Department of Computer Science and Engineering, University of California, San Diego, 9500 Gilman Drive, La Jolla, California 92092;
Mol Cell Proteomics. 2014 Jan;13(1):157-67. doi: 10.1074/mcp.M113.031260. Epub 2013 Oct 18.

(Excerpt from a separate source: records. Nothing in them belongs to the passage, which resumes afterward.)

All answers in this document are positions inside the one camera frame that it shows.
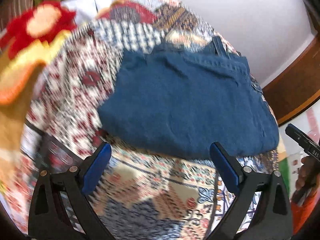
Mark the red plush toy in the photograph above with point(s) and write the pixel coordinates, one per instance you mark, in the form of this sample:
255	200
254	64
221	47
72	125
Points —
41	26

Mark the white heart-print sliding door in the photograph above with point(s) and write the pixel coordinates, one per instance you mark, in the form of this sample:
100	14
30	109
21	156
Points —
311	125

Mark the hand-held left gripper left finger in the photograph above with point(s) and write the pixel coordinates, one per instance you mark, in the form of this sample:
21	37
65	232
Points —
96	170

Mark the wooden wardrobe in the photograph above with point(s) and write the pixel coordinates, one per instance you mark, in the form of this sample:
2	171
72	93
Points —
295	92

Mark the blue denim jacket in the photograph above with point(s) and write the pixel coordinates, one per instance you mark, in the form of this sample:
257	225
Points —
190	110

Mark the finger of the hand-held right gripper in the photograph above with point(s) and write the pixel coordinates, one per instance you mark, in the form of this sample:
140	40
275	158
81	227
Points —
297	136

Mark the patchwork patterned blanket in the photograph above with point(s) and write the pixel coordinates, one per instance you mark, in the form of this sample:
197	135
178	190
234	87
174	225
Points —
150	185

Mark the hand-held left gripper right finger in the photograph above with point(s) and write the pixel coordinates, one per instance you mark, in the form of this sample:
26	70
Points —
225	167

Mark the person's right hand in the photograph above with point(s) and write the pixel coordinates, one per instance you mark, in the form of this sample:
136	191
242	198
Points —
306	172

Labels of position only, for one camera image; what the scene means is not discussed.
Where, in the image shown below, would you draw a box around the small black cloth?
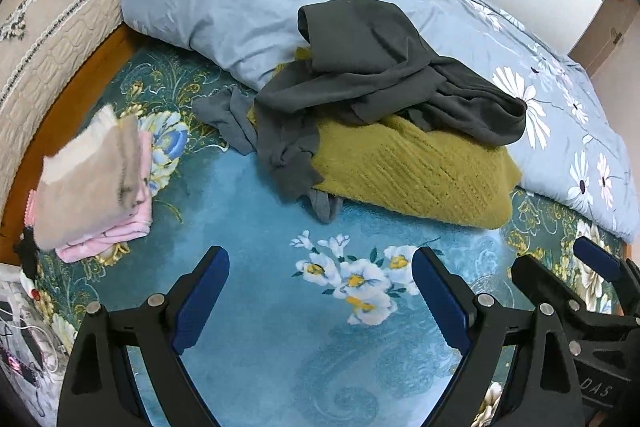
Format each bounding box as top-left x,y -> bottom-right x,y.
13,227 -> 40,282

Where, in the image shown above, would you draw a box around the teal floral blanket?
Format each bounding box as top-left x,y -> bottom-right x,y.
14,41 -> 632,427

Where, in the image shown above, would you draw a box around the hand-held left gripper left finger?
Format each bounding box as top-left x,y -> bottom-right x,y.
56,245 -> 231,427

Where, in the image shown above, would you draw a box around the dark grey pants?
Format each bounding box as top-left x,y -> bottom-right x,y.
254,0 -> 529,202

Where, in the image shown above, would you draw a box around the blue floral quilt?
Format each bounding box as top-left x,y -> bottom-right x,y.
121,0 -> 640,244

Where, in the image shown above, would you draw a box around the folded pink garment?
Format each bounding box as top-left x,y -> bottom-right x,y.
27,129 -> 154,264

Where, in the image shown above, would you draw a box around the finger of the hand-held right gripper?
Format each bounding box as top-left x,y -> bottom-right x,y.
573,237 -> 640,315
509,254 -> 587,325

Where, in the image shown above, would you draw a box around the folded beige garment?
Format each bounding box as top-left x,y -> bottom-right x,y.
39,104 -> 151,253

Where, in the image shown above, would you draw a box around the light grey garment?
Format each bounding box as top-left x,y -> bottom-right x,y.
192,85 -> 346,224

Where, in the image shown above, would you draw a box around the cardboard box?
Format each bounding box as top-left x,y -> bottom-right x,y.
581,0 -> 640,80

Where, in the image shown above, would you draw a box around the beige padded headboard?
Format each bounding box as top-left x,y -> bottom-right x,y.
0,0 -> 197,210

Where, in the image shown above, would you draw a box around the mustard knit sweater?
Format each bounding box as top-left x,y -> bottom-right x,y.
247,47 -> 524,231

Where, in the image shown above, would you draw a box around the wooden bed frame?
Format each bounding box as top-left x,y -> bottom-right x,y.
0,24 -> 147,239

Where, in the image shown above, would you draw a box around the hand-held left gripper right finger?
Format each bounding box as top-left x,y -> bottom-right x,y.
411,247 -> 586,427

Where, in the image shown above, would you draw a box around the white cable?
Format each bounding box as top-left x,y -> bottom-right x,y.
0,299 -> 68,358

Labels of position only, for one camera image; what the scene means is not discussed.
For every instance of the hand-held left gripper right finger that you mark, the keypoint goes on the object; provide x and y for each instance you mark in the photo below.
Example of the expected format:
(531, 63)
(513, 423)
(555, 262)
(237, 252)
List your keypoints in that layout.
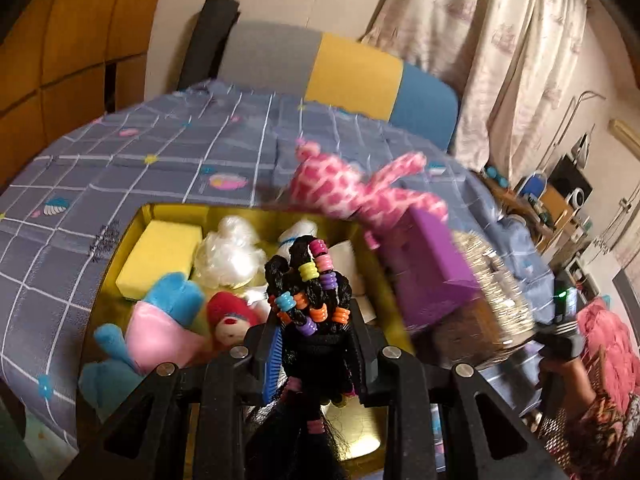
(370, 360)

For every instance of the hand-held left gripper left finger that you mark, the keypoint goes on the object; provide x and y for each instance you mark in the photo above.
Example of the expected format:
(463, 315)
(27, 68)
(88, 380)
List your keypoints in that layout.
(272, 360)

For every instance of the black beaded wig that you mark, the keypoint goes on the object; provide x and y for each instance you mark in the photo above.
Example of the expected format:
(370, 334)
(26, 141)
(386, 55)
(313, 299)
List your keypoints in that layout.
(310, 320)

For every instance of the gold metal tin box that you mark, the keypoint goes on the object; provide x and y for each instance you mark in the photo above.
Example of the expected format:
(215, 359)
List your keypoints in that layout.
(365, 435)

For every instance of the white fluffy scrunchie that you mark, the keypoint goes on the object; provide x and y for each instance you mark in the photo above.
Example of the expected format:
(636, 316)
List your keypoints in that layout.
(227, 255)

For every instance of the blue plush toy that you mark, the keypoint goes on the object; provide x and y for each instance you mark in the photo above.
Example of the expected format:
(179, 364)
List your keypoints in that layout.
(170, 295)

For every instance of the yellow sponge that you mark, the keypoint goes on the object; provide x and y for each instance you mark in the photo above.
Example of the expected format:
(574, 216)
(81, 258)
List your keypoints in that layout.
(160, 255)

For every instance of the person's right forearm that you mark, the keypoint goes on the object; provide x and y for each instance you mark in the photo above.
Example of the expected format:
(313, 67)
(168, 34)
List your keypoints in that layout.
(600, 435)

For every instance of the teal round objects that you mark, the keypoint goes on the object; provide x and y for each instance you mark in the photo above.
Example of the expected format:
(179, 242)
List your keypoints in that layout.
(495, 175)

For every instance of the person's right hand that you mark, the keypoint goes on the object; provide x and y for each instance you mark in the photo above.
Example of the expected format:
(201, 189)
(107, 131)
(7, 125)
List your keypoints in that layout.
(567, 372)

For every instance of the pink quilted cloth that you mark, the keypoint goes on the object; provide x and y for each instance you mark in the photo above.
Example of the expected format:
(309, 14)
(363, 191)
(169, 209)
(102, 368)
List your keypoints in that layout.
(610, 340)

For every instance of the ornate silver tissue box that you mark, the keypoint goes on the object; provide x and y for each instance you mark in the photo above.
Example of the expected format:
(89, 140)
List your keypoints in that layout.
(495, 300)

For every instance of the purple cardboard box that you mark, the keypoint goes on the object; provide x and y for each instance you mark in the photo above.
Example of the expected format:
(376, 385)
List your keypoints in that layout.
(440, 260)

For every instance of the white round device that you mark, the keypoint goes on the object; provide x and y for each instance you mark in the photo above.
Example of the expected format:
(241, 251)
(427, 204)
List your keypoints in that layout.
(577, 197)

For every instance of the wooden side table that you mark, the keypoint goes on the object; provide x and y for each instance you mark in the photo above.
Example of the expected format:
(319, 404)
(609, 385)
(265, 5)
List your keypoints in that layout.
(505, 200)

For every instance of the blue folding chair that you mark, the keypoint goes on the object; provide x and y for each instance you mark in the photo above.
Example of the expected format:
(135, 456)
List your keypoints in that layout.
(532, 185)

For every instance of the black monitor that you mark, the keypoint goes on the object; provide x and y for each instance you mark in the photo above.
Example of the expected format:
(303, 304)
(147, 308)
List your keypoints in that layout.
(567, 175)

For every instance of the pink spotted plush toy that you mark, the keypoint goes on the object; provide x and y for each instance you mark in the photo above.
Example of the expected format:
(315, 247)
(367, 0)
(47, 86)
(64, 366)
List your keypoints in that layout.
(325, 185)

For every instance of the metal pole rack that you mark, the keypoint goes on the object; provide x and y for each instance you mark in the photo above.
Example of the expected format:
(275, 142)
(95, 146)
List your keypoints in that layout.
(570, 115)

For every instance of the blue-grey grid tablecloth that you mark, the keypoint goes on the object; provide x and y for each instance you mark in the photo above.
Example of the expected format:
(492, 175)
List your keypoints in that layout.
(150, 135)

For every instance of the grey yellow blue chair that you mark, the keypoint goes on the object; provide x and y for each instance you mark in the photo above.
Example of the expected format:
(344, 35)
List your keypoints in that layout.
(350, 75)

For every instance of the ship print curtain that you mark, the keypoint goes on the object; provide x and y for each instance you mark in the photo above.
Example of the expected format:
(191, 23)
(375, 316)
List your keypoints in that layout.
(475, 35)

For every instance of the black rolled mat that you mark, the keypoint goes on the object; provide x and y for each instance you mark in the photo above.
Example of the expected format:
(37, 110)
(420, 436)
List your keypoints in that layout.
(210, 40)

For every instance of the wooden wardrobe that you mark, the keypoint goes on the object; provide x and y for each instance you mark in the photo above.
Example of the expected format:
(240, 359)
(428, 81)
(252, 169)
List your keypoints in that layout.
(65, 35)

New technologies in genomics and proteomics have influenced the emergence of proteogenomics, a field at the confluence of genomics, transcriptomics, and proteomics. First generation proteogenomic toolkits employ peptide mass spectrometry to identify novel protein coding regions. We extend first generation proteogenomic tools to achieve greater accuracy and enable the analysis of large, complex genomes. We apply our pipeline to Zea mays, which has a genome comparable in size to human. Our pipeline begins with the comparison of mass spectra to a putative translation of the genome. We select novel peptides, those that match a region of the genome that was not previously known to be protein coding, for grouping into refinement events. We present a novel, probabilistic framework for evaluating the accuracy of each event. Our calculated event probability, or eventProb, considers the number of supporting peptides and spectra, and the quality of each supporting peptide-spectrum match. Our pipeline predicts 165 novel protein-coding genes and proposes updated models for 741 additional genes.
基因组学和蛋白质组学领域的新技术推动了蛋白质基因组学的出现,蛋白质基因组学是基因组学、转录组学和蛋白质组学的交汇点。第一代蛋白质基因组学工具包采用肽质量色谱法来鉴定新的蛋白质编码区域。我们扩展了第一代蛋白质基因组学工具,以提高准确性并实现对大型复杂基因组的分析。我们将我们的方法应用于玉米,其基因组大小与人类相当。我们的方法从将质谱与基因组的假定翻译进行比较开始。我们选择新的肽,即与先前未知的蛋白质编码区域匹配的肽,将其分组到精细事件中。我们提出了一种新颖的、概率性的框架来评估每个事件的准确性。我们计算的事件概率或 eventProb 考虑了支持肽和谱的数量,以及每个支持肽谱匹配的质量。我们的方法预测了 165 个新的蛋白质编码基因,并为 741 个额外基因提出了更新的模型。